As in initial post, the alternate solution we found it not to modify the collection. Just limit the grid to 65535 rows, don't add or remove new items. It works really fast, but now we are facing problems in synchronizing scrolling, and sorting.
I found the datagrid is very frustrating control in WPF. The performance is below any reasonable limits.
What we are trying to achieve is responsiveness. It should not block UI more than several milliseconds, when loading the data.
XAML: nothing extraordinary
<DataGrid x:Name="TheGrid"
DockPanel.Dock="Top"
ItemsSource="{Binding Collection}"
EnableColumnVirtualization="True"
EnableRowVirtualization="True"
AutoGenerateColumns="False"
ColumnWidth="70"
RowHeight="20"
>
<DataGrid.Columns>
<DataGridTemplateColumn Header="Header 1" >
<DataGridTemplateColumn.CellEditingTemplate>
<DataTemplate>
<TextBox Text="{Binding Field1, Mode=TwoWay}" />
</DataTemplate>
</DataGridTemplateColumn.CellEditingTemplate>
<DataGridTemplateColumn.CellTemplate>
<DataTemplate>
<TextBlock Text="{Binding Field1}" /></DataTemplate>
</DataGridTemplateColumn.CellTemplate>
</DataGridTemplateColumn >
..... and so on for 20 columns
Also, the datagrid is not inside a StackPanel (this makes it terrible slow).
Finally we have found how to limit the scrolling to any number of rows not hacking too much.
We created our own list for binding, which implements ICollection, which is used in ScrollView to get count of rows. We changed ICollection.Count to return count of visible rows, which we set before calling Measure, then we set it back to actual count. It works well, and it resolved all our problems with scrolling.
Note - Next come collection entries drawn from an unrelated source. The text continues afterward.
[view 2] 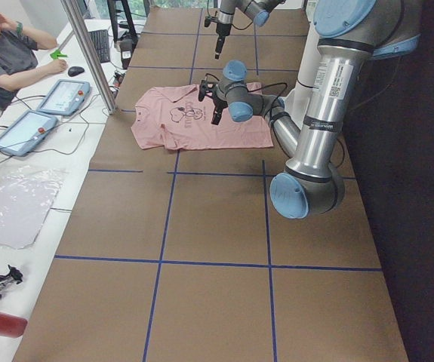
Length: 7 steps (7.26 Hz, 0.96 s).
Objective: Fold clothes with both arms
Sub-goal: 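Move both grippers down to the hem corners nearest the robot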
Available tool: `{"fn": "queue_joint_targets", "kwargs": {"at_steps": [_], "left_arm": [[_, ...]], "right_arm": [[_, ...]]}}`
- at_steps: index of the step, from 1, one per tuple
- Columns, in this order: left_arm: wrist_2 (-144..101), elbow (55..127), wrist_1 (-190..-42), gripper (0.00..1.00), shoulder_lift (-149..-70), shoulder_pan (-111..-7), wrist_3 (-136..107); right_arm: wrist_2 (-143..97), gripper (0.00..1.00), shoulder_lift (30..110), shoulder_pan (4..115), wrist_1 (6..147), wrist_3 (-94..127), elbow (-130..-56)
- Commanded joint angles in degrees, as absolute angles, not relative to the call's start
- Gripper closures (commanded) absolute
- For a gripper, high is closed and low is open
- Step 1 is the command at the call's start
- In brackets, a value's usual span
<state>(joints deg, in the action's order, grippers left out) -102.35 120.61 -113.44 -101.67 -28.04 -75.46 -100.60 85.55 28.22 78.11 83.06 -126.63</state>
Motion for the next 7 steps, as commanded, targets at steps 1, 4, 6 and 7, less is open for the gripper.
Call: {"fn": "queue_joint_targets", "kwargs": {"at_steps": [1,4,6,7], "left_arm": [[-92.68,125.41,-113.2,0.14,-95.48,-13.52,-90.63],[-86.66,124.2,-110.33,0.3,-93.17,-2.56,-100.36],[-86.75,122.88,-107.49,0.31,-93.78,-2.46,-100.46],[-86.84,121.13,-107.49,0.31,-94.21,-2.37,-100.46]], "right_arm": [[-84.36,0.16,90.52,10.27,78.05,96.8,-132.18],[-76.03,0.16,91.5,2.11,77.78,100.37,-132.19],[-76.03,0.16,91.32,2.02,77.7,100.37,-132.71],[-76.03,0.16,91.23,2.02,77.7,100.28,-132.63]]}}
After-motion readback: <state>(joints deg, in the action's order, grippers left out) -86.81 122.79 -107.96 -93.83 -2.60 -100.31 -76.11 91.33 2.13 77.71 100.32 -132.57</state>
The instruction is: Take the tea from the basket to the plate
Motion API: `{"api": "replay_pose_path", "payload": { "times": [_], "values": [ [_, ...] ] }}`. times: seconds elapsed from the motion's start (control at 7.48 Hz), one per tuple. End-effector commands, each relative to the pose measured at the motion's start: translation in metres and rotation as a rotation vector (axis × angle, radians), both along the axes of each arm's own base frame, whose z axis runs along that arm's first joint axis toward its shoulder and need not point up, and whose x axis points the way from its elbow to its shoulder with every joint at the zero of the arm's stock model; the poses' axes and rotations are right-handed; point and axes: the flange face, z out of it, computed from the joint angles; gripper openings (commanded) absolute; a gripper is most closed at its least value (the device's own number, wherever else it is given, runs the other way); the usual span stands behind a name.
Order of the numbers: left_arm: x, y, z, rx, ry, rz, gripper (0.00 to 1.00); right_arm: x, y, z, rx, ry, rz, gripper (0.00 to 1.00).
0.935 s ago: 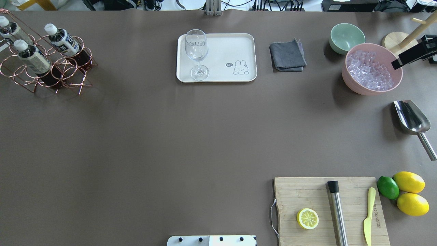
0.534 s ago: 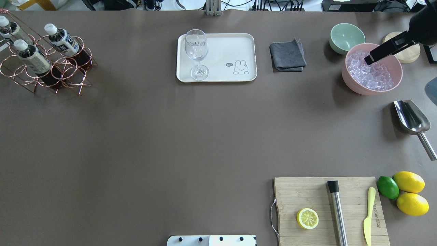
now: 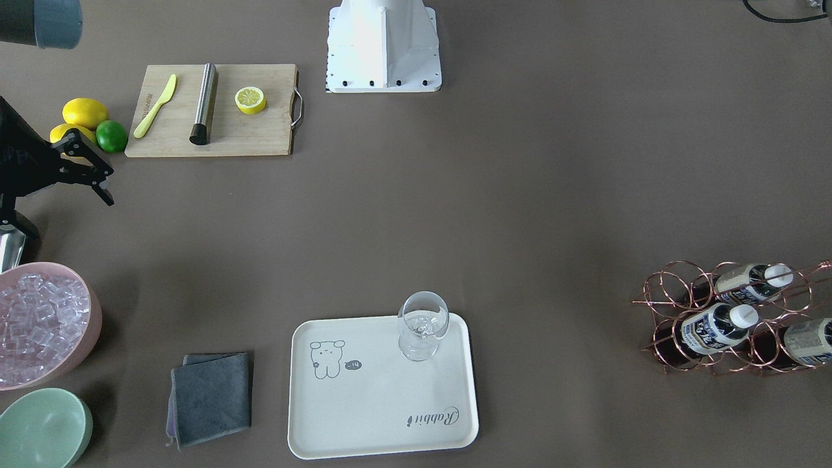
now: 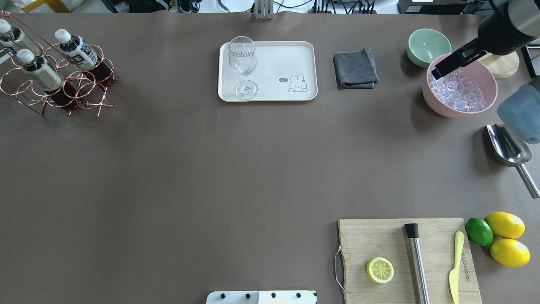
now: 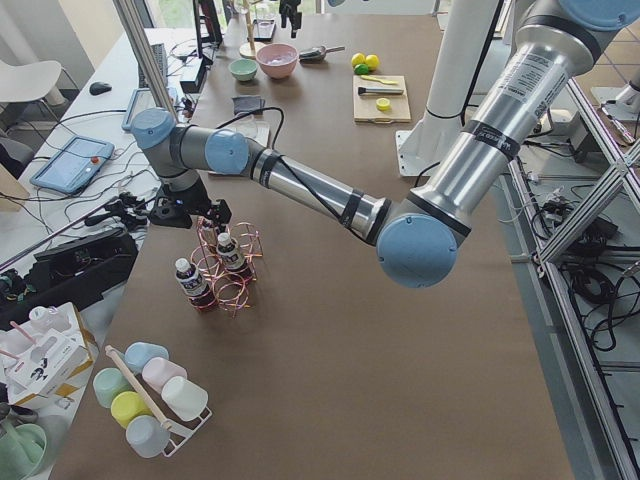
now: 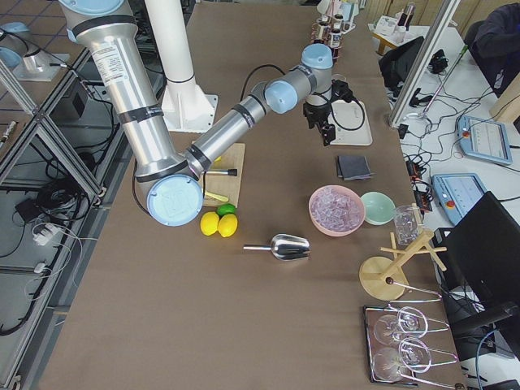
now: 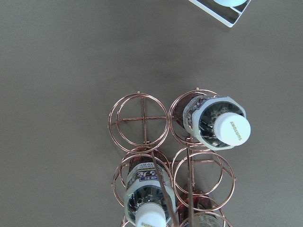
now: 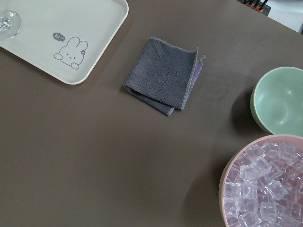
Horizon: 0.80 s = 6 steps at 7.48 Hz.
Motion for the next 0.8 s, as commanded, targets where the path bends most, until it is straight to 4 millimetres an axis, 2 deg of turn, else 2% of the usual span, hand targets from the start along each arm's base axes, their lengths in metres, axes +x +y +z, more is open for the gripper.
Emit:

So, we have a grid, that is bound to list which has static number of rows, and we set visibility=Visible to n first rows that we want to show, the rest has visibility Hidden (not Collapesed, because Collapsing is very slow), and we limit the scroll to visible rows. The objects that are in list, can be updated from different threads, and we don't need to call Dispatcher, because WPF does it itself.
I have found to pages that might be useful to you.
The first is about caching the values in the datagrid:
http://msdn.microsoft.com/en-us/library/system.windows.uielement.cachemode(v=vs.100).aspx
The second it about implementing virtual mode for the datagrid:
http://msdn.microsoft.com/en-us/library/15a31akc.aspx
I hope it help you
Update:
Are you using a scroll view? Because if you are it will load all rows instead of the visible only. Try see the answer to this question: How to lazy-evaluate a wpf:DataGrid, retrieving data only as needed
I know it might not be the right solution because it still will take the same amount of time. But making it multithreading will solve the freezing problem. Then you could just let it fill data in the grid in the background and add them on the run one by one or add them all when finished.